Degenerative disease can be body wide – feeding PET Plus helps all of your cat, not just their joints.

So don’t limit your treatment and attention just to the one painfully obvious symptom of this degenerative disease.

Provide Natural Pain Relief

In addition, it may be necessary to give some form of pain relief in the form of a natural anti-inflammatory. The transparent, clear jelly from the middle of aloe vera leaves works very well.

Cats will often eat that from a spoon. As with many plants, the outer green skin covering and the white latex-sap taste disgusting and can cause irritation and diarrhoea, so must be avoided!

There are plenty of Aloe Vera gel drinks available for humans.
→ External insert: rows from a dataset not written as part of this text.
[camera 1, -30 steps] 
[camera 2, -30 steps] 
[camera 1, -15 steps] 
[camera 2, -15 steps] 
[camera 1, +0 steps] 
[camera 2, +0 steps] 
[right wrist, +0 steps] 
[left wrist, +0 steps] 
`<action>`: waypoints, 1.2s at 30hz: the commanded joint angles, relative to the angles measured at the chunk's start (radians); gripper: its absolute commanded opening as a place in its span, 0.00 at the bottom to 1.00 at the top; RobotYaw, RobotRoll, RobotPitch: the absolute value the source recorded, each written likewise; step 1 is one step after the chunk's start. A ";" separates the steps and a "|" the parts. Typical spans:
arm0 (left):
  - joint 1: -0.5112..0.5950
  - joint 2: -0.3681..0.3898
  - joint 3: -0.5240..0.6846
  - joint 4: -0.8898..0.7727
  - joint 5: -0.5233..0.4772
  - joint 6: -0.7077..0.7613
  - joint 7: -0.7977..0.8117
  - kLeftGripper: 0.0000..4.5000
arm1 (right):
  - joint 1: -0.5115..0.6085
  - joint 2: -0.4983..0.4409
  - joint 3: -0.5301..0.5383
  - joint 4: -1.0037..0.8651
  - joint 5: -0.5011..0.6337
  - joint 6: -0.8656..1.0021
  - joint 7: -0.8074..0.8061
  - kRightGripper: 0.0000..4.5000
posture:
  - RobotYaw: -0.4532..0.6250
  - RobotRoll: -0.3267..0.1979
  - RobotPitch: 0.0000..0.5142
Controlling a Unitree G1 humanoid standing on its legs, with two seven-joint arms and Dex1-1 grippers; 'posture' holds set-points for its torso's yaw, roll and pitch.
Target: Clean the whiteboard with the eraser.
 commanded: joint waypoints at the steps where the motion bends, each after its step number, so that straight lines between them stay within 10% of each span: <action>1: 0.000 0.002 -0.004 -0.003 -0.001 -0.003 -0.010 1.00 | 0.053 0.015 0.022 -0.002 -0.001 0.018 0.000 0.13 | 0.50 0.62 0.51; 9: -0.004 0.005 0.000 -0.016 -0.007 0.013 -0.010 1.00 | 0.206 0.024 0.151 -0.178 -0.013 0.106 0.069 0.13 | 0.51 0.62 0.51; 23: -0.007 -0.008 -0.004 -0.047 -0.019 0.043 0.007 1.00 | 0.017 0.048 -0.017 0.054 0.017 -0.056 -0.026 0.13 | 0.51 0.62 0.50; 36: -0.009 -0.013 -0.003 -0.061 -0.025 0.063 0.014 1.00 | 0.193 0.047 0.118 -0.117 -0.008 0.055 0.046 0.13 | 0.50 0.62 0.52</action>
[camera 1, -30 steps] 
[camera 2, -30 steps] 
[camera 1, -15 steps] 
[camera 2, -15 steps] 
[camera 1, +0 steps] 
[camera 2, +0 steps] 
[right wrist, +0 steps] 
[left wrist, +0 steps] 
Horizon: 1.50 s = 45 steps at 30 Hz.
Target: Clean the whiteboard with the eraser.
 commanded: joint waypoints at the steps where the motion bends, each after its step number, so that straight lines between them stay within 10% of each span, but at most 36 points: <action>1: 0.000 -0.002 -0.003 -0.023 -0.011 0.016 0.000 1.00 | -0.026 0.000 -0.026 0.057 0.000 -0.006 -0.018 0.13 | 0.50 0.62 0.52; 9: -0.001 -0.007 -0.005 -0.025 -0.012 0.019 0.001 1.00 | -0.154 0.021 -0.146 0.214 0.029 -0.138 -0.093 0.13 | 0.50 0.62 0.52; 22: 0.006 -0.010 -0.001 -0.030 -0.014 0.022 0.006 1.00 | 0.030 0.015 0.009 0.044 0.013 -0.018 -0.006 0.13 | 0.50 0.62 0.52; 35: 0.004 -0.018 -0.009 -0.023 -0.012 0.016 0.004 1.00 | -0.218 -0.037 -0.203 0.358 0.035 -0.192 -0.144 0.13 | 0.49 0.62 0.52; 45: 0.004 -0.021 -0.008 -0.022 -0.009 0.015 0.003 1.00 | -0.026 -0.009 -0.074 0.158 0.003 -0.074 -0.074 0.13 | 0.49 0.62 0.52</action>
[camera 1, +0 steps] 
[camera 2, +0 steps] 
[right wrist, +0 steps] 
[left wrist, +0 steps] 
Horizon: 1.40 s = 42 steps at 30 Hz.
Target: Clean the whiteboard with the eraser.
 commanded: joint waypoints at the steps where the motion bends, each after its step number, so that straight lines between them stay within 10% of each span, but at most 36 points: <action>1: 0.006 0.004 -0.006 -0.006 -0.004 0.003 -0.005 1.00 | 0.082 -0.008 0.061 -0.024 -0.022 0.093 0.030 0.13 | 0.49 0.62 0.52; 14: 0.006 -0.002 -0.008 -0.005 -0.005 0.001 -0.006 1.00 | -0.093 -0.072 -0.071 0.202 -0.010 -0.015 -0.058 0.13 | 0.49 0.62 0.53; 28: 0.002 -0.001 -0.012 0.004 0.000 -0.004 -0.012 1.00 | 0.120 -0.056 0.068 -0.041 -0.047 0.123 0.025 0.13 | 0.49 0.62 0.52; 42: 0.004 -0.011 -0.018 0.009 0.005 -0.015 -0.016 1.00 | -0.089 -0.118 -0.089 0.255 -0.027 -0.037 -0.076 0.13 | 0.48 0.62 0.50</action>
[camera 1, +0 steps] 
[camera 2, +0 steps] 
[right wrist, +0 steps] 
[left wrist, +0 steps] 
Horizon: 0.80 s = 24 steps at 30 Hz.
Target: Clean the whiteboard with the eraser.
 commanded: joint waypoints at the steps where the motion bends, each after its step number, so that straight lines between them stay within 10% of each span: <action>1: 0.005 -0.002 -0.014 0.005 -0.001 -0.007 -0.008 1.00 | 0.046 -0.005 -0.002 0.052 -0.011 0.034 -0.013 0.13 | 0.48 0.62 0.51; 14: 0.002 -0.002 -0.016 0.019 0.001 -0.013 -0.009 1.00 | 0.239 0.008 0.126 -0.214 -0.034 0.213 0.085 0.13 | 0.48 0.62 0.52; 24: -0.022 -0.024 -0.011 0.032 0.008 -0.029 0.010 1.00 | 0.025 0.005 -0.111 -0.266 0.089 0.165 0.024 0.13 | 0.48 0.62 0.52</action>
Find a clean one without chemical preservatives or additives and give about 2.5 mls 4-6 times daily by mouth for as many weeks as required.

The aloe vera not only reduces the inflammation, swelling and therefore the pain, but it also encourages healing and repair.

Give Medication If Necessary

If the signs of arthritis are very severe and fail to respond at all to all the above suggestions in the first week, which is extremely unlikely, you may decide to add nsaids or steroidal anti inflammatories.

These will reduce the pain and allow the poor cat to increase exercise as its energy levels increase with the wonderful nutrients and micronutrients provided by its new healthy lifestyle. This drug treatment must be very short term though, as the drugs will slow the healing process down and add to the toxic load which is the basic cause of the degenerative process.